Approaching Panama City

While approaching Panama City on the plane, I caught the first glimpse of my destination. Around 14,000 ships pass through the Panama Canal every year so, despite clouds covering the shore, container ships forming an enormous triangle pointed the way towards the passage.

Two days later, a driver picked me up at my motel. After a 20 minute ride that would best be described as “too fast and too furious,” he passed the industrial harbour and pulled into the “Balboa Yacht Club”, a small private harbor with one long, floating boat bridge. The air was sticky and it would continue to be that for the next couple of days. It was raining and the boat bridge was groaning reluctantly under the swell. I hopped onto a small vessel, driving out into the Gulf of Panama.
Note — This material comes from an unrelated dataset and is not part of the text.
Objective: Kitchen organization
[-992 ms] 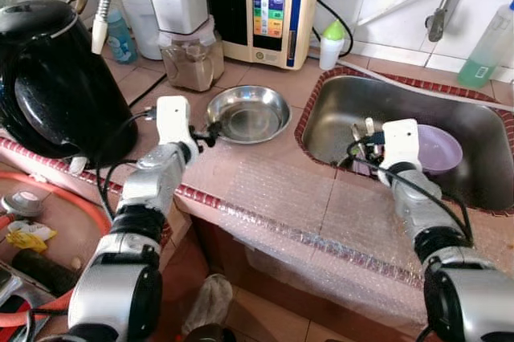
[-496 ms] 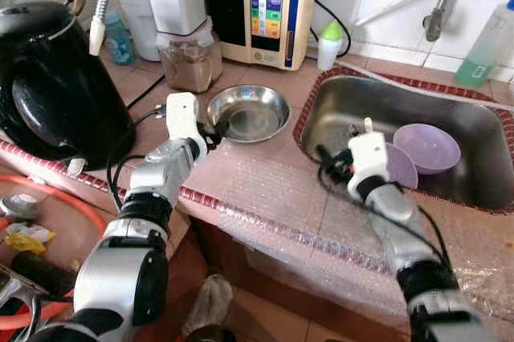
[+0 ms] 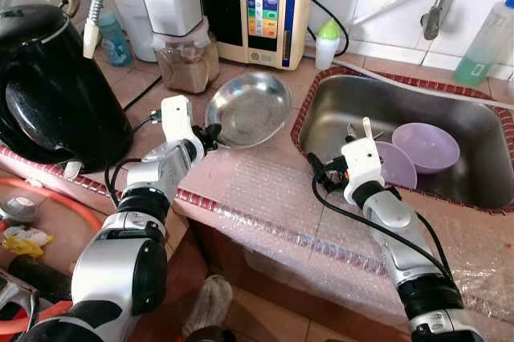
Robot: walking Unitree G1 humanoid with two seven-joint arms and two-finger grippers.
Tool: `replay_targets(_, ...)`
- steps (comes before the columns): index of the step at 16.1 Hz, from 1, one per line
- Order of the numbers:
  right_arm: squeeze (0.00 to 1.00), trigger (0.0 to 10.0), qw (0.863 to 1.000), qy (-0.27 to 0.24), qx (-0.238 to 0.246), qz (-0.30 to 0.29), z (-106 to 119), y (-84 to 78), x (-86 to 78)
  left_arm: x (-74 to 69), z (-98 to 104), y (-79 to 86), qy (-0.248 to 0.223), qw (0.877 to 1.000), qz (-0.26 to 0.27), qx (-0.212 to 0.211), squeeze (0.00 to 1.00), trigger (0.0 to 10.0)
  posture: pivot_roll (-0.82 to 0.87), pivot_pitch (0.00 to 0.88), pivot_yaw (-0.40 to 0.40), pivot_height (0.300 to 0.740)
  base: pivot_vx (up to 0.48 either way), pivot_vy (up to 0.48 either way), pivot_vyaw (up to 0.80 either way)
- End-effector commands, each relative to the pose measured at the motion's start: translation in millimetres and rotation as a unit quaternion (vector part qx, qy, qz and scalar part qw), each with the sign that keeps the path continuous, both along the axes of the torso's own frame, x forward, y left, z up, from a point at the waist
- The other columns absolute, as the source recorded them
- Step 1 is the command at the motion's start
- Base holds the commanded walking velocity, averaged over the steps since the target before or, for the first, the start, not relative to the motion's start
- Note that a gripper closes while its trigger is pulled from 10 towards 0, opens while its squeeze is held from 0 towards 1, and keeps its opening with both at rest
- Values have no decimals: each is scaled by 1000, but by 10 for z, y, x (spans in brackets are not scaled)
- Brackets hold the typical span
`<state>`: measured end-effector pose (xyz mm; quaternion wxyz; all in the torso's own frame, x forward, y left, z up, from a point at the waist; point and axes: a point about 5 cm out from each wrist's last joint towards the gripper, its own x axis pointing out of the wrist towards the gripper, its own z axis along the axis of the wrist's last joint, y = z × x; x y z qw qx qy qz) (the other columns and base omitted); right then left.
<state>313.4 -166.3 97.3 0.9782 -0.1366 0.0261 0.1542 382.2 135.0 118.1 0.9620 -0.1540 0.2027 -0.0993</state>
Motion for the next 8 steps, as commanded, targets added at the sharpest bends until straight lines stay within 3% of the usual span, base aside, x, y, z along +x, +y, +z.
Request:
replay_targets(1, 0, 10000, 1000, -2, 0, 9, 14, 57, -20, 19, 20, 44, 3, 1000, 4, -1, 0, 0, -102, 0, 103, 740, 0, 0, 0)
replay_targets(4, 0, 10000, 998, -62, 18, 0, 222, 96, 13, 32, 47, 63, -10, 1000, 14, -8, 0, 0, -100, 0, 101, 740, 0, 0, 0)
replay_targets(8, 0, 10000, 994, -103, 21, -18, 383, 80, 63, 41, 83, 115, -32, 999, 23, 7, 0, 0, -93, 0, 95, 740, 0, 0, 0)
Water was splashing against my window and obscured the view while we were speeding through a sea of gray monotony. Ten minutes into the ride, the outline of a ship emerged from the rain. My heart started to beat faster when the boat pulled up next to the towering side of the “BBC Danube”. I was already excited before but it wasn’t until now, within arm-length of the floating metal structure, that it felt real and tangible. I rushed outside and climbed the rope ladder up to the first deck.

Inside the ship, I was greeted by Second Officer Davyd, who showed me to my cabin. He sat down with me and took the time to talk me through every detail I needed to know. Security concerns, safety drill schedules and dinner times. He was open to answering any question I may have. Davyd was from the Crimea, Ukraine. In his early thirties, he had an engineering degree, a nautical degree and a marriage under his belt. I asked him about his last year at home and how he experienced the war, but to my surprise, he couldn’t tell me too much about it. It seemed as if the war had passed by without him noticing.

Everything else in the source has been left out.